The industry has been changed to protect the innocent. Any similarities are coincidental as I made them up. The numbers are real. The issue is using two separate databases to run a web application.
An ambitious entrepreneur has seen a business opportunity to help organize angry protesters gather for protesting. He hired developer A to develop a detailed scope of the project. It is a 95 page .pdf document. Developer A is gone. The project is already at least 6 months late. We will call it proteststuff.com .
Developer A sold the entrepreneur on the idea of using Sugar CRM as the backbone of their business operations. For those who aren't familiar with sugar its a high power php/mysql customer resource management tool. The idea is similar to Highrise. It has allot of powerful features for tracking customers, customer relations and goals.
The project manager hired Developer B to set up sugar and integrate it with their promotional website. The promotional website outlines what proteststuff.com can do for you. One of the sugar tables has 100k protesting groups targeted for sales already populated. The sales team uses this to track customer relations with the targeted groups.
Developer B and a Developer C integrated a small portion of the promotional site to sugar. A feature where the protesting group can sign up by searching their group. When they sign up the information is pushed to sugar. Meanwhile the entrepreneur is traveling the country talking to protest leaders about his services tracking everything in sugar.
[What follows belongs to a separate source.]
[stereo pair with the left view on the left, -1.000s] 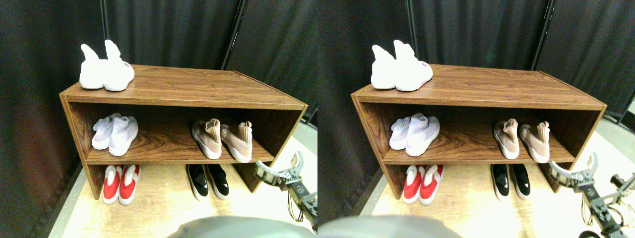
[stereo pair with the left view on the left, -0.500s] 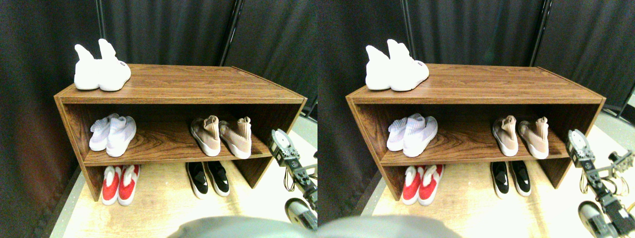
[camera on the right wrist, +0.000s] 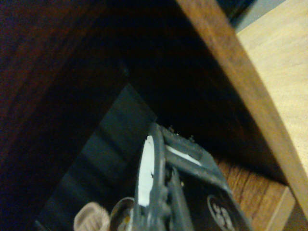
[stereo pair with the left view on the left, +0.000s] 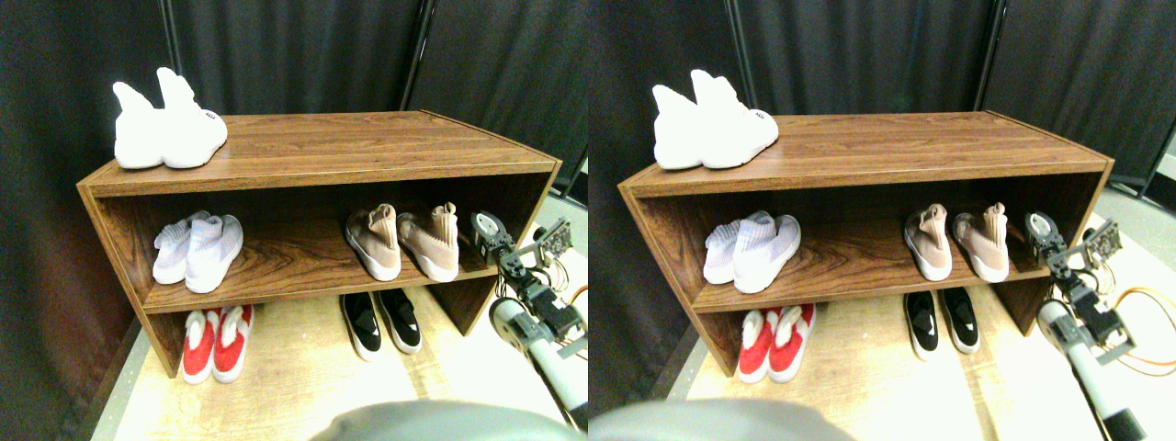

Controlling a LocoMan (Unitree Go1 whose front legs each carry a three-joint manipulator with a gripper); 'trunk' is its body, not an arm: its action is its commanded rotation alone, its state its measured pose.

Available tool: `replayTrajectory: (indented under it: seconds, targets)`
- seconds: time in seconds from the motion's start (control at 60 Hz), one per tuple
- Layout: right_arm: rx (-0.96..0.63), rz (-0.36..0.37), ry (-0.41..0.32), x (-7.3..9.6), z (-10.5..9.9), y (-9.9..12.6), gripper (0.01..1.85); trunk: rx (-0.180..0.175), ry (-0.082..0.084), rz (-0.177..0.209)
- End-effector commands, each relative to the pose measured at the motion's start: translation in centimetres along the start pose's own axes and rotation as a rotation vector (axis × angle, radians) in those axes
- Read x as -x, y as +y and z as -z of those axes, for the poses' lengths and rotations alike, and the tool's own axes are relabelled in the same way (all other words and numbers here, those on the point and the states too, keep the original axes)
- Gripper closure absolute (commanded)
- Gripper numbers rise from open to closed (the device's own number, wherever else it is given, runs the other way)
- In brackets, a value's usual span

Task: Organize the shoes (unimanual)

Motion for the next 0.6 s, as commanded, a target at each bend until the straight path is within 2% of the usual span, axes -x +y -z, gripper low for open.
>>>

Developer D was hired to kick off the protester specific site. When a group signs up for service they recieve their own sub domain name like cuboulder.proteststuff.com . The protester specific site was built with a custom framework. All that was laid out was was the basic navigation and user permissions. Some protestors are admins some are organizers some are volunteers.
An admin can do anything, the organizers can set up protests and ask for volunteers. The volunteers can choose what protests they want to attend. Everything is tracked including protesting hours, locations, dates. The custom framework is much like what you would see with smarty/zend. Its a templating MVC framework. Very clean, OOP. Everything is done on a LAMP platform.
I am developer E. My job is to take what developer D started and add all the features in the project documentation. I have been pretty isolated from the other developers and their portions of the project. Developer D started the project as its own independent application. It is not tied to the database table with 100k groups.
Halfway into the completion of the protester specific site I find out that the entrepreneur wants to track certain pieces of information from sugar. They don't want to track all the protesters, just the leaders. This isn't too much of a problem I can push any changes to the sugar database inside my classes. However sugar is so huge that there is not a reasonable way to modify it push changes back to the protester specific site. Not a show stopper.
Each protester group has its own profile table. Every call in the framework uses the subdomain to keep any information to the specific group. Every row in every table has a protester_group_id associated with it to keep the groups separated in their own domain. The protester_group table contains the profile and contact information for any group that has an active account.
I have found out that they want the protester specific site to essentially run from their already populated table of 100k groups. The framework was built in such a way that every single page call is instantiated by parsing the subdomain and getting the group id from the subdomain.
I can go in and modify the framework to connect to sugar and essentially make queries to two databases for each page call. So two database connections at all times.
My first problem with this is now the application is coupled with sugar. One cannot run without the other. Portability is down the drain. More importantly at what point does this create a huge overhead on the server? Realistically each group might have 50 users using the site at peak time. However there may be 100 groups (or more if they are successful).
Under these circumstances you could have 5000 users that have to sort through a table of 100k entries for every single page call with 2 database connections on top of the already existing queries (updating profiles, adding events, sending out emails).
This smells bad to me however I've never ran into this issue before so maybe I'm making a big deal out of nothing. Is this as bad as it sounds to me? Will they experience performance issues? Assume the tables are indexed properly.